● **Task description**: Where the listing below reaches the line containing "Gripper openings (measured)", start writing out lines exactly, and stop once the line containing "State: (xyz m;" has been written.
[Provided records]
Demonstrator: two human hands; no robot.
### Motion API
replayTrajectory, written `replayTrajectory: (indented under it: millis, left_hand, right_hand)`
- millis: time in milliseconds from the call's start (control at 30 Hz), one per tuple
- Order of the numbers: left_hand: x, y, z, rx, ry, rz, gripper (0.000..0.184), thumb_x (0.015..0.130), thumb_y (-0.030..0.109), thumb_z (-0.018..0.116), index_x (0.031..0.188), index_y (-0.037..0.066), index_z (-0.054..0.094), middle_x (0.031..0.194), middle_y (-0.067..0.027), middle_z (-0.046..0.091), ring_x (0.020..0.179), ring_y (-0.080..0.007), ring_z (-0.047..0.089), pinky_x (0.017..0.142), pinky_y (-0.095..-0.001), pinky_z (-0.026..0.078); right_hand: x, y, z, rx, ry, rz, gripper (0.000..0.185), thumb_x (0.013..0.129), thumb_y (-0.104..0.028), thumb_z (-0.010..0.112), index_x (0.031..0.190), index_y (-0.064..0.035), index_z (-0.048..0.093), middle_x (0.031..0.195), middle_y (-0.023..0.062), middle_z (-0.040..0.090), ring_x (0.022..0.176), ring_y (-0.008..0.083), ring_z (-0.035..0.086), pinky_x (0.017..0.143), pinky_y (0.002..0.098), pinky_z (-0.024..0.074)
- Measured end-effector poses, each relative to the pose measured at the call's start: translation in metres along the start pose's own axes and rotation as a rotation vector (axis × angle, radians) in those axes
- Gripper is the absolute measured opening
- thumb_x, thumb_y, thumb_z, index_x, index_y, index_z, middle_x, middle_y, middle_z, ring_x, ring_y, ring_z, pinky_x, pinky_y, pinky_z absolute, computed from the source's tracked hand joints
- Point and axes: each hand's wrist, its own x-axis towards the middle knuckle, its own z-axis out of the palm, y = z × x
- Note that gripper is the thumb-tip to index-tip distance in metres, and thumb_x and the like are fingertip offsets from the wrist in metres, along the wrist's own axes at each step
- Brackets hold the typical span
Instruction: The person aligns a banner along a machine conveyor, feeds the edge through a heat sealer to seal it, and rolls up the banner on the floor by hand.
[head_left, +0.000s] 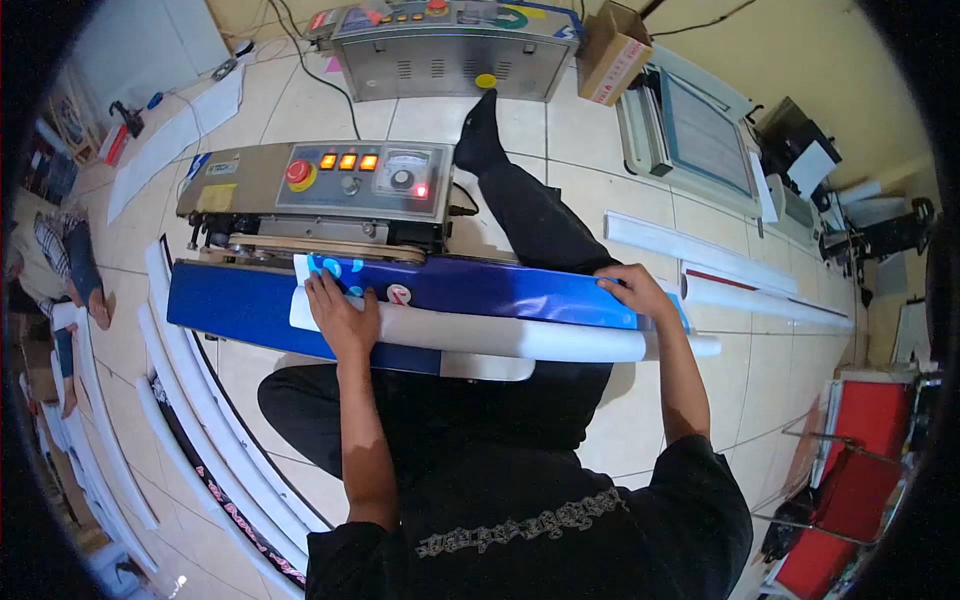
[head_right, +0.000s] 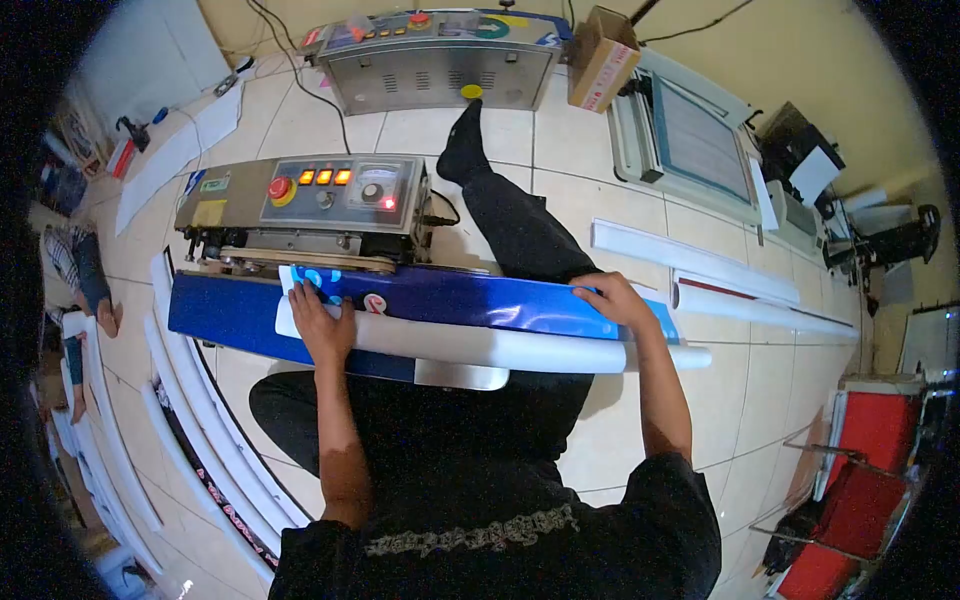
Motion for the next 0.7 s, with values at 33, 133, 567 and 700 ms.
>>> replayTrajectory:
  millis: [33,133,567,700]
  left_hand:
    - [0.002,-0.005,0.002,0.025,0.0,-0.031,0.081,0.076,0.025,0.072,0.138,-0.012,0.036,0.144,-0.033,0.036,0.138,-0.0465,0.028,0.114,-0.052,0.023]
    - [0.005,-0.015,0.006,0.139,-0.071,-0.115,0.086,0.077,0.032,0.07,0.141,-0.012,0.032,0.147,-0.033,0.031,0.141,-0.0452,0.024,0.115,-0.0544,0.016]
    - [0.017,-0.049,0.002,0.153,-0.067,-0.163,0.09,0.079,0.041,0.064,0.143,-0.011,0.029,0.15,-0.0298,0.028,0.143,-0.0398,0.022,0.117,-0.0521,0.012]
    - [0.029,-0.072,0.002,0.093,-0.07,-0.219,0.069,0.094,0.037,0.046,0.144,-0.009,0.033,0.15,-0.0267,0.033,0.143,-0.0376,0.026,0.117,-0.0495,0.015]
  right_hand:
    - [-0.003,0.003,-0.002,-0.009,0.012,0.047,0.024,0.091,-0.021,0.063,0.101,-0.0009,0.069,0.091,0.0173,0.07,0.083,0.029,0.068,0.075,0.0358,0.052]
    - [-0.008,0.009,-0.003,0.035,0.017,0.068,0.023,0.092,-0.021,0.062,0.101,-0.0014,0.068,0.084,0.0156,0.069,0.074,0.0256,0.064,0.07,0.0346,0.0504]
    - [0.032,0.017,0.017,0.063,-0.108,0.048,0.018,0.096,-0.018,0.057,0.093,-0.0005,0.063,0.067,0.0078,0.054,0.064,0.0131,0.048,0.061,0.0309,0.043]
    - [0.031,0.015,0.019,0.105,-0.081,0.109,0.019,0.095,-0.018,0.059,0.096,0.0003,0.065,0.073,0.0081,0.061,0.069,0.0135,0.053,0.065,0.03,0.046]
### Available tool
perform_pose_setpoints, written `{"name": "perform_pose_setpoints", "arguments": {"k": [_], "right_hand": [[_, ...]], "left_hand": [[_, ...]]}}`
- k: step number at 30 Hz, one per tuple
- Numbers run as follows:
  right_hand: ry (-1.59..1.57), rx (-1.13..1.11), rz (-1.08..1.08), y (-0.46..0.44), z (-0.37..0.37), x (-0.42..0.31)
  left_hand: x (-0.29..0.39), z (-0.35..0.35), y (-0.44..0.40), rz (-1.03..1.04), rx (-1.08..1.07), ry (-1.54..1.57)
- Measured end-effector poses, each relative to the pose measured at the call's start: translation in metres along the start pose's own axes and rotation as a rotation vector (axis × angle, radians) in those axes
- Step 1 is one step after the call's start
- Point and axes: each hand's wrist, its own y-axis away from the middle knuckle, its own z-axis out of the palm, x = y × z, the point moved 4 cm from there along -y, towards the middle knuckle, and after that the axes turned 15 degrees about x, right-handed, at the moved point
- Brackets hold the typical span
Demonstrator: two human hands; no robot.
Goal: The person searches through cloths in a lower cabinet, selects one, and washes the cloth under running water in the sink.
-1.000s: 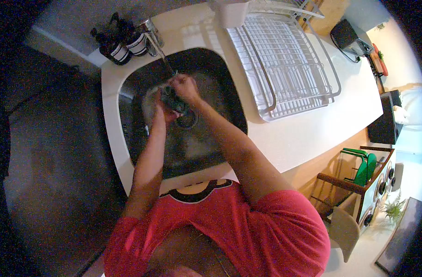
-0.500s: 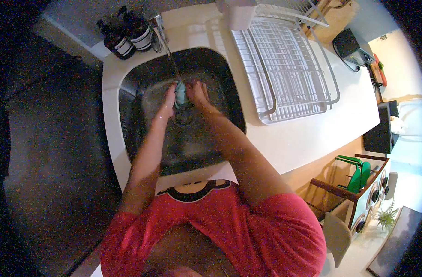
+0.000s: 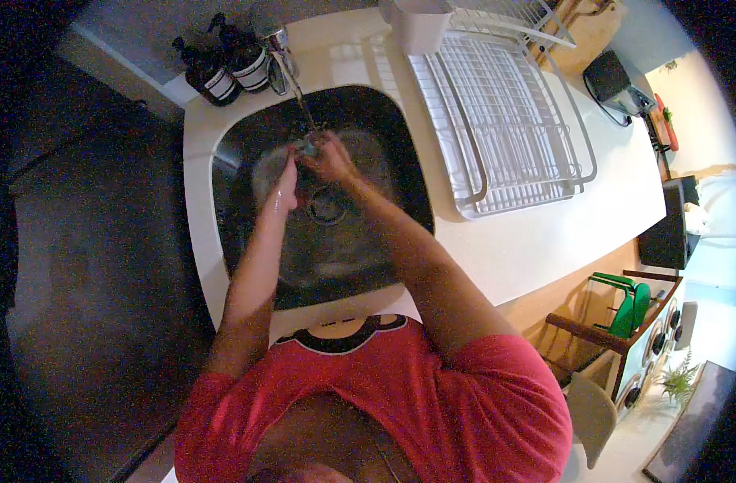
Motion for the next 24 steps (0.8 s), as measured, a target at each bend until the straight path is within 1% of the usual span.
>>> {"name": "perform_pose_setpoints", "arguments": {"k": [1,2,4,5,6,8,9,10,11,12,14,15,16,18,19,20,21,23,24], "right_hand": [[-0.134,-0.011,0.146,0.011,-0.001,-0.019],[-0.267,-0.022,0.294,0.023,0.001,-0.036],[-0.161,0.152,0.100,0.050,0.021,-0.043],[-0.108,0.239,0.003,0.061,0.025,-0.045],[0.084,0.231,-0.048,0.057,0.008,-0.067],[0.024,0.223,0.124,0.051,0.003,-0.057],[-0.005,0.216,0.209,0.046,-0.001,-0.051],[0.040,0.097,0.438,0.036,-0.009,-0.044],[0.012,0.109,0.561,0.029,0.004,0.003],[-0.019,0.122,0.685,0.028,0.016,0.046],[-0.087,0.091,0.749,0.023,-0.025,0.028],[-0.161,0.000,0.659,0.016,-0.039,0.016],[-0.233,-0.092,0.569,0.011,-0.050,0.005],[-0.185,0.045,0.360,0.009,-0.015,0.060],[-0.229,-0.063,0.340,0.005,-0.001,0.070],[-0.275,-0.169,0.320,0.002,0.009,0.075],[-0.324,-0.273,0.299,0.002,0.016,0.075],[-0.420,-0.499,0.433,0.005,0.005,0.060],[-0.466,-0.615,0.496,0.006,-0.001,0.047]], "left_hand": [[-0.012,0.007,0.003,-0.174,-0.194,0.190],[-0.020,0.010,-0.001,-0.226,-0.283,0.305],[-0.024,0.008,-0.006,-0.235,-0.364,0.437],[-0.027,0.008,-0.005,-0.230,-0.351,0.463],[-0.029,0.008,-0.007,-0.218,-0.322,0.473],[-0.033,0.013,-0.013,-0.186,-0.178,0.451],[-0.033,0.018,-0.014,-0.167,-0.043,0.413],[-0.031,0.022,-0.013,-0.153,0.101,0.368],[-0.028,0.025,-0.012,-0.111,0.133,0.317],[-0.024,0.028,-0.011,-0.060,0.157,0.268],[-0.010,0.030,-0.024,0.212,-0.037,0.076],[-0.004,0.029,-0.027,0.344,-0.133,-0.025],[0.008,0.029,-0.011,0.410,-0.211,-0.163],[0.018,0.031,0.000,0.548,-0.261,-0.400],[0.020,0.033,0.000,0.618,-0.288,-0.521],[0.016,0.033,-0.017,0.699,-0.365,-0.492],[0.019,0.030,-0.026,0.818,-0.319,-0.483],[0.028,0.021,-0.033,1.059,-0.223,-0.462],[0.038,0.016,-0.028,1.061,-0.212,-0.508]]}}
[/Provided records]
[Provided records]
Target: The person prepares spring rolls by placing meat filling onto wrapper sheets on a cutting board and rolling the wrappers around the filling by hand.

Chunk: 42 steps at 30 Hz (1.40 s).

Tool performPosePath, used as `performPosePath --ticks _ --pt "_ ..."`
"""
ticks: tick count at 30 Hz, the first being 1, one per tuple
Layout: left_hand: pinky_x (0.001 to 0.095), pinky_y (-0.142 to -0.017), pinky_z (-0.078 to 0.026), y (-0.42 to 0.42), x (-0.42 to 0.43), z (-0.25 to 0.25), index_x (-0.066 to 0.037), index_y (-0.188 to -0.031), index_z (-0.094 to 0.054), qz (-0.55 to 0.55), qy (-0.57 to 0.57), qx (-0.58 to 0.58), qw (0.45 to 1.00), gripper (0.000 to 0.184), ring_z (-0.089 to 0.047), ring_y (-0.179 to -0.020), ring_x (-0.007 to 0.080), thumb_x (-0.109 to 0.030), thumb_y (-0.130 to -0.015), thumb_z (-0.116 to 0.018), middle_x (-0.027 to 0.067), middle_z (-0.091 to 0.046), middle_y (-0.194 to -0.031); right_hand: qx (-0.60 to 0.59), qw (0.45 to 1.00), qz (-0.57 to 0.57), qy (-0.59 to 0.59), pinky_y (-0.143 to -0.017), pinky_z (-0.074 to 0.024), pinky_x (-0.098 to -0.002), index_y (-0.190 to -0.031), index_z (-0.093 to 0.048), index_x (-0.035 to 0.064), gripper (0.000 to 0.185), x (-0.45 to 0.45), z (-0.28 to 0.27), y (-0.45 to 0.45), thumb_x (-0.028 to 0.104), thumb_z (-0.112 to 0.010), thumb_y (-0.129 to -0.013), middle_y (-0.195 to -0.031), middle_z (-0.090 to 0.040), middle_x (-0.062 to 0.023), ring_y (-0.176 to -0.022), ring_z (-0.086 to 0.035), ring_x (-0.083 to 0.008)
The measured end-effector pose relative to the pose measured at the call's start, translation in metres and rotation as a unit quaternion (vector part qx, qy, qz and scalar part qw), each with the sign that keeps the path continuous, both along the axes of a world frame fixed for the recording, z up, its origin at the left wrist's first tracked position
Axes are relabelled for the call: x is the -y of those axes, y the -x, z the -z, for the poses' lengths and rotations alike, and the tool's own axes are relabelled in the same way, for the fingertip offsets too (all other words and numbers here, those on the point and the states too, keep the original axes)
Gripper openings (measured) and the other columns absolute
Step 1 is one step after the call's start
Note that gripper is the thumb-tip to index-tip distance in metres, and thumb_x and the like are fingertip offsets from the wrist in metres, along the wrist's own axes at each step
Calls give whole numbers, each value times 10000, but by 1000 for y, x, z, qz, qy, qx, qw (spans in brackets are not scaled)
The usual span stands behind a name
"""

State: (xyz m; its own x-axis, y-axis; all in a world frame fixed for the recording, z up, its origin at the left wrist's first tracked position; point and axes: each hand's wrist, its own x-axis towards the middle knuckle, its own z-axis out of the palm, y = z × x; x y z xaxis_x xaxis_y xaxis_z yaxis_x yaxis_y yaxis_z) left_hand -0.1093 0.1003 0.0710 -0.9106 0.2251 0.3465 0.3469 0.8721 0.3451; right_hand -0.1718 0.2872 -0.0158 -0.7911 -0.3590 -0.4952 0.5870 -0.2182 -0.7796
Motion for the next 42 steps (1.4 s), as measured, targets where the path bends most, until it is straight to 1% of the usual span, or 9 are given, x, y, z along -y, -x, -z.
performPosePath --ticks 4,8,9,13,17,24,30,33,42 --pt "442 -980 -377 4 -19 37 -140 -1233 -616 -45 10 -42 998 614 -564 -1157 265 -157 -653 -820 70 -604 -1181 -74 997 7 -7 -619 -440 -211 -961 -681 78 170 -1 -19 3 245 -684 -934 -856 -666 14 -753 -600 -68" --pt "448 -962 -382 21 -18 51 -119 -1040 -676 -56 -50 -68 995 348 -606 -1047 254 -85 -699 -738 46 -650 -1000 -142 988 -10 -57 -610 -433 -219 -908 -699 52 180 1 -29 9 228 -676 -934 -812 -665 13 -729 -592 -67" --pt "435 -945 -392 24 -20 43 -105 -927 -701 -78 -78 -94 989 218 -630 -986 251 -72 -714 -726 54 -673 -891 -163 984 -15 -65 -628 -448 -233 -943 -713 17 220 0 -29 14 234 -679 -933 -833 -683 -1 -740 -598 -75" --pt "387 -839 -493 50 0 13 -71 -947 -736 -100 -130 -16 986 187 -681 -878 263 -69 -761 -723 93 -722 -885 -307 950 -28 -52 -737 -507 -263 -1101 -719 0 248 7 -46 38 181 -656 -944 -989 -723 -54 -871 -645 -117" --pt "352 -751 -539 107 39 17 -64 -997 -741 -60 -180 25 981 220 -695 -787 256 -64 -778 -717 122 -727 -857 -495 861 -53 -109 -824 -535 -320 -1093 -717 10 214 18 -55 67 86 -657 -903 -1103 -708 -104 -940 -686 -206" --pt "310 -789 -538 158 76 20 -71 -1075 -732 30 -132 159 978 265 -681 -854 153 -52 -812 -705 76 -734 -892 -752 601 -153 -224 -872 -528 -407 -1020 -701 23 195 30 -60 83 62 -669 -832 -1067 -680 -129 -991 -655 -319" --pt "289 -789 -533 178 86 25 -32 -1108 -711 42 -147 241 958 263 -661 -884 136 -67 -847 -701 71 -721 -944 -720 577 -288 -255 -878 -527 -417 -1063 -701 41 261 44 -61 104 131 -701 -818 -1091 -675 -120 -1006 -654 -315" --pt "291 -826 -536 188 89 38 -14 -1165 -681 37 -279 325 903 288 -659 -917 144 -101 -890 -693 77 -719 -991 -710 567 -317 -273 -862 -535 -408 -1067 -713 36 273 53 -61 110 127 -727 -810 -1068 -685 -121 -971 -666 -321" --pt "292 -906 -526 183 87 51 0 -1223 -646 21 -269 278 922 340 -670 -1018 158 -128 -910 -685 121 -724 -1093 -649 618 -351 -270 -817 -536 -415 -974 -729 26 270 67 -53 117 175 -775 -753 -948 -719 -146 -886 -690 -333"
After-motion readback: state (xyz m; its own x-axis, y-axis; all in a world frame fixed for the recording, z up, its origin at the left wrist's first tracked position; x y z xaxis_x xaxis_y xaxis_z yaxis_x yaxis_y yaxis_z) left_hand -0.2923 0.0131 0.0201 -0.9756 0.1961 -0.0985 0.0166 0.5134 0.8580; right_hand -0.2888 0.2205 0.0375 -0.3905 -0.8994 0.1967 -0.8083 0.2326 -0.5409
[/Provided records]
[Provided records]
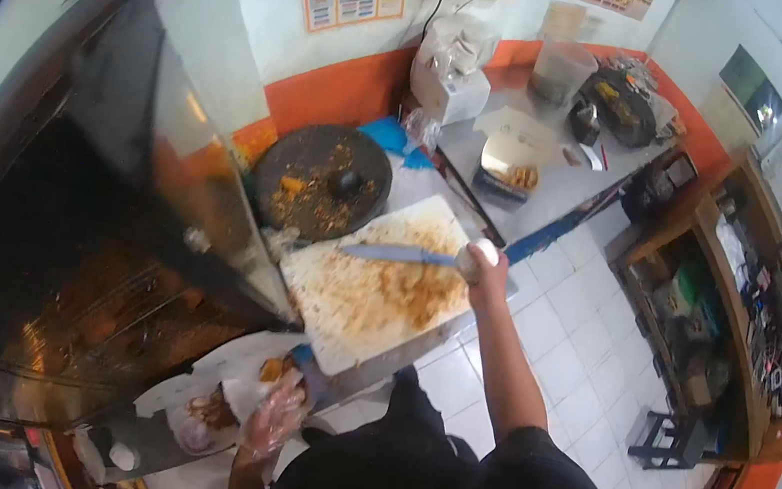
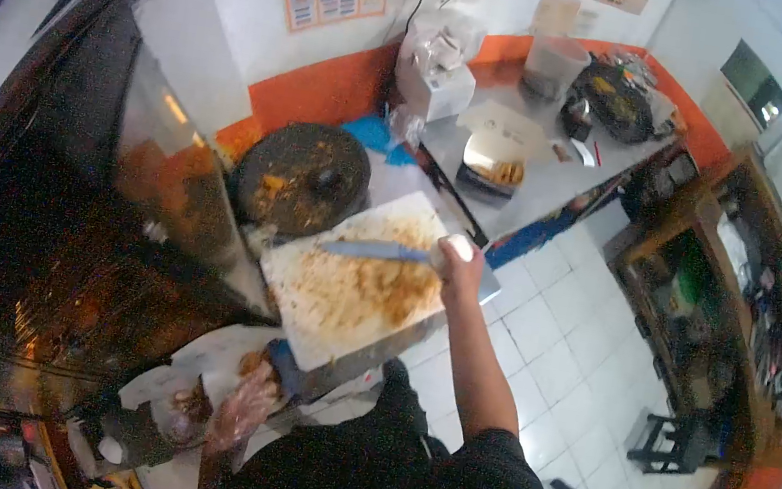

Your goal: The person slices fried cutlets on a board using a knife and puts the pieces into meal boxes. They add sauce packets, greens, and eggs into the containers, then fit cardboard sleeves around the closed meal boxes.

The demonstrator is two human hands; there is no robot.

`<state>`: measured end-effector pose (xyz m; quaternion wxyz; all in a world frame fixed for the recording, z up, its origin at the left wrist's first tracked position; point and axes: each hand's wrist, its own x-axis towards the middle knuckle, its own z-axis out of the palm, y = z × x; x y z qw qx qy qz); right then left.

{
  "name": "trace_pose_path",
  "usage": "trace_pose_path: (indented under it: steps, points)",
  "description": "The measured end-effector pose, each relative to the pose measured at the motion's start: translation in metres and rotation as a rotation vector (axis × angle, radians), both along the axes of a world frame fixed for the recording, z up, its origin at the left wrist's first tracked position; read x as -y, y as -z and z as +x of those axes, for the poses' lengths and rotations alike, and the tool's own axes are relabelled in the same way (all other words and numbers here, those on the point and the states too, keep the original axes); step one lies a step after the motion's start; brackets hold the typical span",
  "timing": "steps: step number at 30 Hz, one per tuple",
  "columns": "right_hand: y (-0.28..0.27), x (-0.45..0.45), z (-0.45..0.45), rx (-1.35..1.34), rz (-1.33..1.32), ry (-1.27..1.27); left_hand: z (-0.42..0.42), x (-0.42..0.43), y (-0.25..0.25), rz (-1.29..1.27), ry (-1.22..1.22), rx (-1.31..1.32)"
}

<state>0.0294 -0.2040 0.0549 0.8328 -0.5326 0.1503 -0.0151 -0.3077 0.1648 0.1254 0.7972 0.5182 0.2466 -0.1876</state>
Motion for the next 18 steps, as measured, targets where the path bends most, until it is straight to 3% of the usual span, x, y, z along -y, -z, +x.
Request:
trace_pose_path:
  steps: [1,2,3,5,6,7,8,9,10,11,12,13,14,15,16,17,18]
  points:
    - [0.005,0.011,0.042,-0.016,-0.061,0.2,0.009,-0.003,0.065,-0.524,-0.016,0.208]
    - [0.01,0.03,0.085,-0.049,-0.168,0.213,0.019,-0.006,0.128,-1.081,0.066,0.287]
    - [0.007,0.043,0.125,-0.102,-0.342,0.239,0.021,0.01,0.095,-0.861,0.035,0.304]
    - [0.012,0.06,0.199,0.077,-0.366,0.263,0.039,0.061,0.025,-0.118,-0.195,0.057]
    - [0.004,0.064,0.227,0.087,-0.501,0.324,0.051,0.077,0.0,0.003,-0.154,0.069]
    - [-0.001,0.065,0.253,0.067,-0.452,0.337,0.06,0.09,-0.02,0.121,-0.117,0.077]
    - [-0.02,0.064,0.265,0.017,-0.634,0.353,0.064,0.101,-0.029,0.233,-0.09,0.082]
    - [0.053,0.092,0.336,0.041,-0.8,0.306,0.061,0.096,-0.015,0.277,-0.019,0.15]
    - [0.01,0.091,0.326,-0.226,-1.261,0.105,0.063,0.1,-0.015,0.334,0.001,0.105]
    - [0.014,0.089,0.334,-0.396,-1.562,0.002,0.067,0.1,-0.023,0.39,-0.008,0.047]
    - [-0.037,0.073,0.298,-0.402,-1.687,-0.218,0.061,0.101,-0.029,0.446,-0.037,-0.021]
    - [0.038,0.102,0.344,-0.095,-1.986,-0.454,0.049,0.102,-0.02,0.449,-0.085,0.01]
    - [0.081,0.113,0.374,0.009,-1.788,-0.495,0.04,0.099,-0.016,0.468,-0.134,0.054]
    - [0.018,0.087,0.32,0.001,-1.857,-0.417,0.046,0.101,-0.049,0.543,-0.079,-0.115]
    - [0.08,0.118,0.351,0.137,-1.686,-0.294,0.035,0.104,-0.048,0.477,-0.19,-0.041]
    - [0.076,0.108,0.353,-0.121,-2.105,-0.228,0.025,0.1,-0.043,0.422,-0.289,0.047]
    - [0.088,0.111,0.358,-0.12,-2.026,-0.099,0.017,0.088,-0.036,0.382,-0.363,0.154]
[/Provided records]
● **Result**:
Gripper openings (measured) and the other columns absolute
Step 1 is one step after the call's start
Note that gripper is the thumb-tip to index-tip distance in metres, and thumb_x and the like are fingertip offsets from the wrist in metres, along the wrist's own axes at each step
Calls give whole numbers, each value times 10000, but by 1000 for y, x, z, qz, qy, qx, qw (spans in brackets are not scaled)
The usual span stands behind a name
"""

State: (xyz m; its own x-axis, y-axis; all in a world frame fixed for the recording, z up, its origin at the left wrist's first tracked position; point and axes: each hand's wrist, its own x-axis towards the middle knuckle, its own z-axis out of the palm, y = z × x; x y z xaxis_x xaxis_y xaxis_z yaxis_x yaxis_y yaxis_z) left_hand -0.1093 0.1003 0.0710 -0.9106 0.2251 0.3465 0.3469 0.8721 0.3451; right_hand -0.1718 0.2872 -0.0158 -0.7911 -0.3590 -0.4952 0.5870 -0.2182 -0.7796

Work on this exercise is finished.